FIG 7.

The cytoplasmic domain of UL132 is sufficient to rescue AC formation during ΔUL132 HCMV infection. (A and B) TrkBUL132-expressing cells rescued AC formation following ΔUL132 virus infection. Confluent TrkBUL132 (Myc-tagged)-expressing cells were infected with WT or ΔUL132 HCMV at an MOI of 3. At 4 dpi, infected cells were harvested and processed for immunofluorescence to detect the expression of the Myc, gB, or pp65. (A) TrkBUL132-expressing cells rescued AC formation following ΔUL132 HCMV infection. Representative images are shown (magnification, ×120). (B) Quantification of AC formation percentages in HCMV-infected TrkBUL132-expressing HFF cells. Random fields with 70 to 95 cells per field were counted and quantified.
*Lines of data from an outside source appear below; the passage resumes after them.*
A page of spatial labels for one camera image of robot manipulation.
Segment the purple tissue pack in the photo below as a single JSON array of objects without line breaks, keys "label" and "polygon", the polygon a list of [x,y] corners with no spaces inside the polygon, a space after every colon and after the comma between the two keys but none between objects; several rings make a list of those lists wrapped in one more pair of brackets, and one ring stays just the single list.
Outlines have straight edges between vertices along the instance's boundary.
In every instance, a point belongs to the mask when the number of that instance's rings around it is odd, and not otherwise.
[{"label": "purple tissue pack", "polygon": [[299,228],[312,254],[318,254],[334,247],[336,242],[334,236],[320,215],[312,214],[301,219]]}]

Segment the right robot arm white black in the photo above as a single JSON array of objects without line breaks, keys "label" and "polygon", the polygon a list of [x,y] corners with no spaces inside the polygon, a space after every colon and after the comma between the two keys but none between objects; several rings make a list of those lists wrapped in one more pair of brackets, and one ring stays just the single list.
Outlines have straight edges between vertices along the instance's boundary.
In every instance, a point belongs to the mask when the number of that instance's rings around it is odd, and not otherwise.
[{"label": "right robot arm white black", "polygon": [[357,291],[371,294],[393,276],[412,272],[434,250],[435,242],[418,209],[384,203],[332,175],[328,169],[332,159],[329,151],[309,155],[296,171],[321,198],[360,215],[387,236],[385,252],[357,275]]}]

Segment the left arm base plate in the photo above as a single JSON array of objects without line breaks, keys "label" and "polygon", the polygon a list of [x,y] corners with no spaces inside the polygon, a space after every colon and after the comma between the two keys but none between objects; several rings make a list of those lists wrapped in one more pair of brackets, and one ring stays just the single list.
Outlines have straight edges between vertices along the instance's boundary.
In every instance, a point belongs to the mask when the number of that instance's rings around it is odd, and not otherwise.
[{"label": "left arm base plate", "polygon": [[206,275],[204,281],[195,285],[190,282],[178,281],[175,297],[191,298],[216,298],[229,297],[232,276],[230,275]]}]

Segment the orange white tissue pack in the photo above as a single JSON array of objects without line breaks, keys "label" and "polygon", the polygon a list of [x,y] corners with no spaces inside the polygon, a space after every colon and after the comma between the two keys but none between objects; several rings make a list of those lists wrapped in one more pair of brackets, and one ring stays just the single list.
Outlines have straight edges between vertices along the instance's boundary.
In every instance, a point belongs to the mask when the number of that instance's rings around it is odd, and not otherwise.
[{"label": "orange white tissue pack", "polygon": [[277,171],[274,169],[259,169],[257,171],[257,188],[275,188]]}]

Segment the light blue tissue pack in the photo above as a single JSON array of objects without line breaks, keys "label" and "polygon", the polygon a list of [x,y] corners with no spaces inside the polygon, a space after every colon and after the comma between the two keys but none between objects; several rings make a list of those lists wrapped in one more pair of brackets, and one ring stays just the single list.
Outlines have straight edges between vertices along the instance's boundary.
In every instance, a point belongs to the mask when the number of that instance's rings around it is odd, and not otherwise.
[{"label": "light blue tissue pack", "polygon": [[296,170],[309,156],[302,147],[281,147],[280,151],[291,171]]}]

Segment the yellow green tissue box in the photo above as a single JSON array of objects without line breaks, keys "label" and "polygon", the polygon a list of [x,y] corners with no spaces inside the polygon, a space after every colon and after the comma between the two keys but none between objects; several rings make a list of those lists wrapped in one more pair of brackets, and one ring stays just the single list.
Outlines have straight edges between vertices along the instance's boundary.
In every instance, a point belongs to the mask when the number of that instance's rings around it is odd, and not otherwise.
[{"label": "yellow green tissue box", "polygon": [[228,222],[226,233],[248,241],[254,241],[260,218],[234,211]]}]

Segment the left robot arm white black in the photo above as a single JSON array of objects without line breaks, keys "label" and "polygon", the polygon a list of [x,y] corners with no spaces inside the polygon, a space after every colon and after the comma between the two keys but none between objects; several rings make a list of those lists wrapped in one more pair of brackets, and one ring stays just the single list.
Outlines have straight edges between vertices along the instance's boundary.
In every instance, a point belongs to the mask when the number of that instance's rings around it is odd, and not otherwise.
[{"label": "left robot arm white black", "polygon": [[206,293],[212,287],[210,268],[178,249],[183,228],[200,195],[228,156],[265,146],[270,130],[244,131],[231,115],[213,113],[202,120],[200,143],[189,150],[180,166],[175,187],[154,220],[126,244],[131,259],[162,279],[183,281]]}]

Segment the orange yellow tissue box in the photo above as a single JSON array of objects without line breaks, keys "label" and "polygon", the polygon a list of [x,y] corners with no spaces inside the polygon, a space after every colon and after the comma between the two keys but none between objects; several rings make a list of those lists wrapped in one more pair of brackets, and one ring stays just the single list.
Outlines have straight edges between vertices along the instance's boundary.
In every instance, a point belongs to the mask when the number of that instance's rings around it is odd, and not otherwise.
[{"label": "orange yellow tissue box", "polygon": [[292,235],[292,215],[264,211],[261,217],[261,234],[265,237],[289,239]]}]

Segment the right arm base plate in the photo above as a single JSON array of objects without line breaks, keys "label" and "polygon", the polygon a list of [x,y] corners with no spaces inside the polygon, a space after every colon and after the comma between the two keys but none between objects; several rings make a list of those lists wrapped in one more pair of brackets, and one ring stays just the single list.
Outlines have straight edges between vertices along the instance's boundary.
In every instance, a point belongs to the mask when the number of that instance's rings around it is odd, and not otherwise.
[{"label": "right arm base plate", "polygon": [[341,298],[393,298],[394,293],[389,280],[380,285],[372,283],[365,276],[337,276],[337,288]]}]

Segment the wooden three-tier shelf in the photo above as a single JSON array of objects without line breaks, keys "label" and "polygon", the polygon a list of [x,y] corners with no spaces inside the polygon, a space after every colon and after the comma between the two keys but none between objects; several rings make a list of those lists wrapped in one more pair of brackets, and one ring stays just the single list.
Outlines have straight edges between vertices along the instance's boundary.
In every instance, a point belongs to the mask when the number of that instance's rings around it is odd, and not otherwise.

Error bars denote SEM. Significance was determined using the Student t test (ns, not significant). The experiments were repeated twice, and the data shown are from one experiment. (C) Transiently expressed UL132VSVG cannot rescue AC formation in ΔUL132 HCMV-infected HFFs. A UL132VSVG (HA tag)-expressing vector was electroporated into HFFs, and HFFs were then infected with WT or ΔUL132 HCMV at an MOI of 2. Coverslips were collected, fixed, and analyzed using immunofluorescence and confocal microscopy. Representative images from two independent experiments are shown.